What assurances can the Minister give that these successes will continue under the SPS agreement? Will she clarify what safeguards, if any, are in place to ensure parliamentary oversight of future changes and to protect parliamentary sovereignty over UK law? These are important considerations; they are not relevant to the measure before us, but we will face them in future if the SPS agreement goes ahead. It is important that we have a say and can make recommendations over regulations such as those before us today. I look forward to hearing the Minister’s response and, as I said at the beginning, we welcome these regulations.
Just to finish, the noble Baroness also talked about review periods, safety, and so on within that.
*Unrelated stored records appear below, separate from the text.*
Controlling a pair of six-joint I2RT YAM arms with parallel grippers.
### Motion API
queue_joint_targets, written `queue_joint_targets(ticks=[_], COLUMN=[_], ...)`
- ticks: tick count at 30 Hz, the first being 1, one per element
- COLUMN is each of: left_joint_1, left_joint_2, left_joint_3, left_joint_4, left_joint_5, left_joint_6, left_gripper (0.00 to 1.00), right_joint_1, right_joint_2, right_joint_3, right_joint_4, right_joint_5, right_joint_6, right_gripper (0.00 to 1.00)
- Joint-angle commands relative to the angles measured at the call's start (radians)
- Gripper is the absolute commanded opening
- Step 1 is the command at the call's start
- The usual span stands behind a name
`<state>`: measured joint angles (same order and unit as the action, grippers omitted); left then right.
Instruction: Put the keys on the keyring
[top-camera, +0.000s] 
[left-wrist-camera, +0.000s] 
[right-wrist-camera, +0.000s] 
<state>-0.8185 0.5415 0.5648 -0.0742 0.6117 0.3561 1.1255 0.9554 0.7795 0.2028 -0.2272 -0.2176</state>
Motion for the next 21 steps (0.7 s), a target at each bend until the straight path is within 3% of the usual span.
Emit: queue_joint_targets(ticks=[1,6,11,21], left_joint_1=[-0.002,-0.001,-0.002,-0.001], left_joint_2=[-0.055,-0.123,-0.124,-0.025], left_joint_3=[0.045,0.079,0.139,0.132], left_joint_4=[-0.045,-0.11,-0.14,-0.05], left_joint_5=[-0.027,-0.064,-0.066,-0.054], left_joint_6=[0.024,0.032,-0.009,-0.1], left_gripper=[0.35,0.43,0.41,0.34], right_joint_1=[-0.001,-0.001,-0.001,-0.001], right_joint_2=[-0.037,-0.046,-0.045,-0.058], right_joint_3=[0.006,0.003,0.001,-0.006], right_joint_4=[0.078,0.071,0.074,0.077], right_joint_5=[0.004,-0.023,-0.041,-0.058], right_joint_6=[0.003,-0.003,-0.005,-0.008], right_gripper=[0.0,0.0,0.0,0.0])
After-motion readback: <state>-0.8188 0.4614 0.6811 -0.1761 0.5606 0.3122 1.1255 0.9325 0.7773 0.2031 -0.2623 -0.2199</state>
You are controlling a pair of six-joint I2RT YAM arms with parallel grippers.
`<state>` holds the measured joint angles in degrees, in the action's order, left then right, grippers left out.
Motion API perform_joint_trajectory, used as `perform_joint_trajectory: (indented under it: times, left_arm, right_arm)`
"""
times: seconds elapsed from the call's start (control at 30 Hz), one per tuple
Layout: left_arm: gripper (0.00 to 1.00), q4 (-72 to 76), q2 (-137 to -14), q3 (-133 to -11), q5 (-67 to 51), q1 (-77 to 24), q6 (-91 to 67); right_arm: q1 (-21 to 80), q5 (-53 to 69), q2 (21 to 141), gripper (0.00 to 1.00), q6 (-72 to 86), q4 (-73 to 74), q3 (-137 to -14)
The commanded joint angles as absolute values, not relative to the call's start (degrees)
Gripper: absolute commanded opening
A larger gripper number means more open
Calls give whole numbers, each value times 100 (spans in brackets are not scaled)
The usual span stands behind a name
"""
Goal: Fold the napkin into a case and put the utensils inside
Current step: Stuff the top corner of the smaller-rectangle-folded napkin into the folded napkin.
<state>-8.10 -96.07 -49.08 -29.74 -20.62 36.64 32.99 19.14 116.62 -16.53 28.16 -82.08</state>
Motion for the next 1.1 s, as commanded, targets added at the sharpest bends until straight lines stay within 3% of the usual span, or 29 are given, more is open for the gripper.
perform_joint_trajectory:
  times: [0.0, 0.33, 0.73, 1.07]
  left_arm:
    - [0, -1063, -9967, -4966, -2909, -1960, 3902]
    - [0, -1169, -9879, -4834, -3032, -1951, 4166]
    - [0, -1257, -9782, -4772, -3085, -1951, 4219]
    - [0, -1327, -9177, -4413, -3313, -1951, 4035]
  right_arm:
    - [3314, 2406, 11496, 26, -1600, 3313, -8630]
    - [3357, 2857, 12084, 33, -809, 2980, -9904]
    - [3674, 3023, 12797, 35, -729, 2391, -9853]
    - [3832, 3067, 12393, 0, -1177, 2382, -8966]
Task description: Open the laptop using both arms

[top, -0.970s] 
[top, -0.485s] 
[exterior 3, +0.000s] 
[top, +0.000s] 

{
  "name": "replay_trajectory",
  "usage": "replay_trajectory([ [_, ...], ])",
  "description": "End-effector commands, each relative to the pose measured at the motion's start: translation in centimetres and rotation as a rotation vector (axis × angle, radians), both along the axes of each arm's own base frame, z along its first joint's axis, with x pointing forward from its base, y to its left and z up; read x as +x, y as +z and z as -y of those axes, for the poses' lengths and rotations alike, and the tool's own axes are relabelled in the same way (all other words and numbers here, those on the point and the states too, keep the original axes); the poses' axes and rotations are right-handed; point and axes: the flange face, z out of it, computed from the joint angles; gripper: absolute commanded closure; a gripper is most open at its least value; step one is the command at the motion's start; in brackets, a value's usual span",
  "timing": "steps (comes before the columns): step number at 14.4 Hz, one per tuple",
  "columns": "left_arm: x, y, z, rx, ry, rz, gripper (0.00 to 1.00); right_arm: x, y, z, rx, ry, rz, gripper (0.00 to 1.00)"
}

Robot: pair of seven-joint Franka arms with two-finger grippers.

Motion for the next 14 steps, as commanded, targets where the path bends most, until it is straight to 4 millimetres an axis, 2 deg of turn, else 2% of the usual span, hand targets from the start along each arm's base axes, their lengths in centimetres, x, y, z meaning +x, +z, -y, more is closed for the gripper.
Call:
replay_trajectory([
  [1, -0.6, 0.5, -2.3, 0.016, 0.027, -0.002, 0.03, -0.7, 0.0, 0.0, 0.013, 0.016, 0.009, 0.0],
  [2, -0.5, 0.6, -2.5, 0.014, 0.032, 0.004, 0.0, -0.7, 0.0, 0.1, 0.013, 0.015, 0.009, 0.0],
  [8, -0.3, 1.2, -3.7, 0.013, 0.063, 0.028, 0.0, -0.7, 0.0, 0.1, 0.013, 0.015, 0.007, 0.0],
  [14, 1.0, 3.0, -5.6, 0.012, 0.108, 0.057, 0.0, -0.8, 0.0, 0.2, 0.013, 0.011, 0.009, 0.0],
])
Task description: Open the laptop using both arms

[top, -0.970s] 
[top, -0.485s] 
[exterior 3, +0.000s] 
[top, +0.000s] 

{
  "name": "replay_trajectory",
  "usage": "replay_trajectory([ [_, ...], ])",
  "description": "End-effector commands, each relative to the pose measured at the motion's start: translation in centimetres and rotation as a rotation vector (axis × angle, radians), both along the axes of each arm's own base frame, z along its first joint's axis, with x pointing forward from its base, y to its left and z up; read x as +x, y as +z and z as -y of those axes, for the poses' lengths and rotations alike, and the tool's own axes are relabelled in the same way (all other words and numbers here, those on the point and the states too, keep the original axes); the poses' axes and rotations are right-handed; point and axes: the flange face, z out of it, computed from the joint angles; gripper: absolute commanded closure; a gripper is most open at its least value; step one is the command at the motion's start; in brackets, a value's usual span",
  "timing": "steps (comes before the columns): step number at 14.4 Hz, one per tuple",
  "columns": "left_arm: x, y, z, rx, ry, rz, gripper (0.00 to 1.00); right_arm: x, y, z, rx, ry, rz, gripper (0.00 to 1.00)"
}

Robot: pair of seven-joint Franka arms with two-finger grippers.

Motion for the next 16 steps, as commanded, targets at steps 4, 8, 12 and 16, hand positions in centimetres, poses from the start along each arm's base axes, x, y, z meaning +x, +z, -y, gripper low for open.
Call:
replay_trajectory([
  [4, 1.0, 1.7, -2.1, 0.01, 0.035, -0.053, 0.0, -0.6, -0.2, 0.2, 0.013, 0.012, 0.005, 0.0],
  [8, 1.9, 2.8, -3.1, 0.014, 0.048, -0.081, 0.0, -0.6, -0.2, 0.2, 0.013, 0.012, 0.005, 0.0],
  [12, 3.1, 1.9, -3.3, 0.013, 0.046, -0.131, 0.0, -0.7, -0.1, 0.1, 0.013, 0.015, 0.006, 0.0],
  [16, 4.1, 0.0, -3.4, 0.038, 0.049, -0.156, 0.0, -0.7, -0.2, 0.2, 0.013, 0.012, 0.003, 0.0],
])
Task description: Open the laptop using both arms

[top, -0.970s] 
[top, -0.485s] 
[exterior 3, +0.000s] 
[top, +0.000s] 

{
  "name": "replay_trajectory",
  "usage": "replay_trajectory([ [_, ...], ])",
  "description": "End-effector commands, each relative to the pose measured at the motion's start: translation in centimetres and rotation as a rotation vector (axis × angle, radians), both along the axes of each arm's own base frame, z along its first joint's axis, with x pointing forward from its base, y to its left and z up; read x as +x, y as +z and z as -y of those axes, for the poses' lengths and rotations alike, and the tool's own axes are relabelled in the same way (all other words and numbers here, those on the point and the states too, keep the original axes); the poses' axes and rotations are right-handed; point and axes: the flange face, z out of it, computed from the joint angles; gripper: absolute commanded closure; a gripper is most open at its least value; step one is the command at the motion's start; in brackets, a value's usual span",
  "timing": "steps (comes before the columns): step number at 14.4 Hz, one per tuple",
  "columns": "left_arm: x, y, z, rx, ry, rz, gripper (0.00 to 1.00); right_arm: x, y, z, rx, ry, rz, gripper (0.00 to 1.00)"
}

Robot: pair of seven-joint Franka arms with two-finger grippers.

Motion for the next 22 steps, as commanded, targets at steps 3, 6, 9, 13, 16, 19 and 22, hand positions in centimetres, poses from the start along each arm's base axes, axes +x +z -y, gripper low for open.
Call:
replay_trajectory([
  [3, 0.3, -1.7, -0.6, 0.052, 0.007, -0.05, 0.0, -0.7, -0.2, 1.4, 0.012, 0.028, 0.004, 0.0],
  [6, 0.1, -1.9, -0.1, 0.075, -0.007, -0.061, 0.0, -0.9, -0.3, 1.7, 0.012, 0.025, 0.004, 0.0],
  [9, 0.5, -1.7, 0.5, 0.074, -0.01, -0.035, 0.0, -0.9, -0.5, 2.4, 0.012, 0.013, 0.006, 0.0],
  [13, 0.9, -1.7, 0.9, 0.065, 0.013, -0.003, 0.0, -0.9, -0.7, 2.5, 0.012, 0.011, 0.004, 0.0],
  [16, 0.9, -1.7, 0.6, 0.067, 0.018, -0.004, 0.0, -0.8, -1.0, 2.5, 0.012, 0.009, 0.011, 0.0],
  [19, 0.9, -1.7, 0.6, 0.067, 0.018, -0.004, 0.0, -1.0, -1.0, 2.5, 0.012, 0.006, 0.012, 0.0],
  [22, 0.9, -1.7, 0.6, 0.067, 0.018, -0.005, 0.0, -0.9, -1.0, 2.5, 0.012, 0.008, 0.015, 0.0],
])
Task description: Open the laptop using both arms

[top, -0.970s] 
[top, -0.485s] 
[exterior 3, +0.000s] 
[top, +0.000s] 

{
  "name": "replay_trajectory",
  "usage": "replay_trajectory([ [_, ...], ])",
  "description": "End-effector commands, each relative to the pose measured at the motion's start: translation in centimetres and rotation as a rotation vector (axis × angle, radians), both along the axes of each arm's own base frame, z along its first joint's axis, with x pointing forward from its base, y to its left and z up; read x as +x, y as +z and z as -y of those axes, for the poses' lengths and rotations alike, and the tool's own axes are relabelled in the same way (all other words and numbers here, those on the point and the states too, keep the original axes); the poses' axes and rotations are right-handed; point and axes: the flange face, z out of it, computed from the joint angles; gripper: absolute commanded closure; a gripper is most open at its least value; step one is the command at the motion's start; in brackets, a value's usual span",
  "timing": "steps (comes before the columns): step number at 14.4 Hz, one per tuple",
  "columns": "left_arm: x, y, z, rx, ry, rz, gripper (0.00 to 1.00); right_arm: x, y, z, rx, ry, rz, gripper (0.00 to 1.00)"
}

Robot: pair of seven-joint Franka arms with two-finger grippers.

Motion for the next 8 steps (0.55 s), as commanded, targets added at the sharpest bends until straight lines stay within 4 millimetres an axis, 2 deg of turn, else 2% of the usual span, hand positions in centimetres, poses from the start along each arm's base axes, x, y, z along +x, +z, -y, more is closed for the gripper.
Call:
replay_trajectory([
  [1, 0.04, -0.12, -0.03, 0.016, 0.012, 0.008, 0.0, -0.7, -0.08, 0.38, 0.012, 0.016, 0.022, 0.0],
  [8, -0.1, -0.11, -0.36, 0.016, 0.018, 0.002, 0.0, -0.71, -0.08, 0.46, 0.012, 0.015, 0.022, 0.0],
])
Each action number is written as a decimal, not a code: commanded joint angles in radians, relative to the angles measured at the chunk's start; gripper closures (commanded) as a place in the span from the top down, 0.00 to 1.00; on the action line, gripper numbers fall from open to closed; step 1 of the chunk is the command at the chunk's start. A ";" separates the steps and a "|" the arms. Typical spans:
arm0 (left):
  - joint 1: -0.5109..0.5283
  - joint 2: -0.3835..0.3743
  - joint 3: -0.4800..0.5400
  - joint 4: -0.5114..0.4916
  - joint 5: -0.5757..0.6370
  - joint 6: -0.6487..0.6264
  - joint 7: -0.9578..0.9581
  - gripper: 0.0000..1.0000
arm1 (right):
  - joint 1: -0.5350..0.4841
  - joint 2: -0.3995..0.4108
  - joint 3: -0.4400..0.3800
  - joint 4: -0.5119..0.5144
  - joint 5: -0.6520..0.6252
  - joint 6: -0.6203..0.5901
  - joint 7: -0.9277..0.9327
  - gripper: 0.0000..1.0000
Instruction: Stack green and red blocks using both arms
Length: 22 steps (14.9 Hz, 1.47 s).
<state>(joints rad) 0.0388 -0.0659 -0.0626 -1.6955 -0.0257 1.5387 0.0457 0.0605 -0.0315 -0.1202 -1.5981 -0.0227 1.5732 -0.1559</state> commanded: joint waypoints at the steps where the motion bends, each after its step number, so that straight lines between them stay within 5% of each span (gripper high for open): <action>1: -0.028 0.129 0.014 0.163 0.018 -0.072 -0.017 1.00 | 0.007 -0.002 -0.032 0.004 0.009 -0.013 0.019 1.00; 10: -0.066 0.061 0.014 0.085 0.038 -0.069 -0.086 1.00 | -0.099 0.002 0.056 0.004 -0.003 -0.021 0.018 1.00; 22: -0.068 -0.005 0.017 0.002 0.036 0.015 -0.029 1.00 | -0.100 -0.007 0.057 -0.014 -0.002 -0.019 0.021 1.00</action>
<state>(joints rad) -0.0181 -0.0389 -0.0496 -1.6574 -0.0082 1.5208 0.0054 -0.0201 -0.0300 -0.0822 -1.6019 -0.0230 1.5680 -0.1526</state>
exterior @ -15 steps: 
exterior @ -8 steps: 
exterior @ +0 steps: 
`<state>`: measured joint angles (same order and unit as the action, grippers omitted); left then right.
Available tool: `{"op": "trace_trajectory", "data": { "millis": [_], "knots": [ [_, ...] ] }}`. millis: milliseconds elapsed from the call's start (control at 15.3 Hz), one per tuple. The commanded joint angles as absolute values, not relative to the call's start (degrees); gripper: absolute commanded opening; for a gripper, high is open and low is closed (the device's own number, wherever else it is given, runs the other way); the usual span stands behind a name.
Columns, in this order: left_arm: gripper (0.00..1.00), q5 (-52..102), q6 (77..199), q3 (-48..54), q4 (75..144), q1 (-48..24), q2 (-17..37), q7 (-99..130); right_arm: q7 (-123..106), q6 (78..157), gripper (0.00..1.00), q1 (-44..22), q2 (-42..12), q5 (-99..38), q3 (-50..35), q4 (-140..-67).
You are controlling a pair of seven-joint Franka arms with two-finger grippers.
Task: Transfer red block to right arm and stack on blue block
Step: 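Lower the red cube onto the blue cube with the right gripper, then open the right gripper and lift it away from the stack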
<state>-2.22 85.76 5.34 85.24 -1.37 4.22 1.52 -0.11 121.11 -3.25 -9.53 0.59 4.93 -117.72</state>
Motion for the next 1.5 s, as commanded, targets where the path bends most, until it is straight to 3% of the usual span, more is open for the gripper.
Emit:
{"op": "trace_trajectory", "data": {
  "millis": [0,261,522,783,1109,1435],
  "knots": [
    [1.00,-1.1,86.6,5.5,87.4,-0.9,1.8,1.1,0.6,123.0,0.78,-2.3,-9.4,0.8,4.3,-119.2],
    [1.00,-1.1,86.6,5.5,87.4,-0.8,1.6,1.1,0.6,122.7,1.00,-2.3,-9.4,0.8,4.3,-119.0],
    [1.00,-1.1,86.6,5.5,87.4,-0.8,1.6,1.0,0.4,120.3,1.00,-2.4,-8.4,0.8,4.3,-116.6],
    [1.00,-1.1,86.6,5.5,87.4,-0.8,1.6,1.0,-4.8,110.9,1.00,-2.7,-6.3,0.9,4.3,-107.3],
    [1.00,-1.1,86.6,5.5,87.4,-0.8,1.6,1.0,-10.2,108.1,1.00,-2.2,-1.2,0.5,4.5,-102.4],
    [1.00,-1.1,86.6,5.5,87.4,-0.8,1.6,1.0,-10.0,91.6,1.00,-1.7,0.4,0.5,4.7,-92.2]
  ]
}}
Clearly, a lot of these areas are in the FSA’s area, and we in Defra—and, I know, the Department of Health and Social Care—meet regularly with our colleagues in the Food Standards Agency, because it is really important that we uphold standards and work very closely together. I will reference these concerns in our next meeting with the FSA, because the noble Baroness makes very important points that when we are bringing in new legislation around novel foods, we need to ensure that we are confident in their safety for the long term and that consumers are being suitably protected.
Having said all that, I remind noble Lords that this statutory instrument is very much a routine technical measure; it does not place any new burdens on businesses but ensures that use of the substance meets clear, consistent safety and quality standards. I thank noble Lords once again for their contributions and commend this SI to the Committee.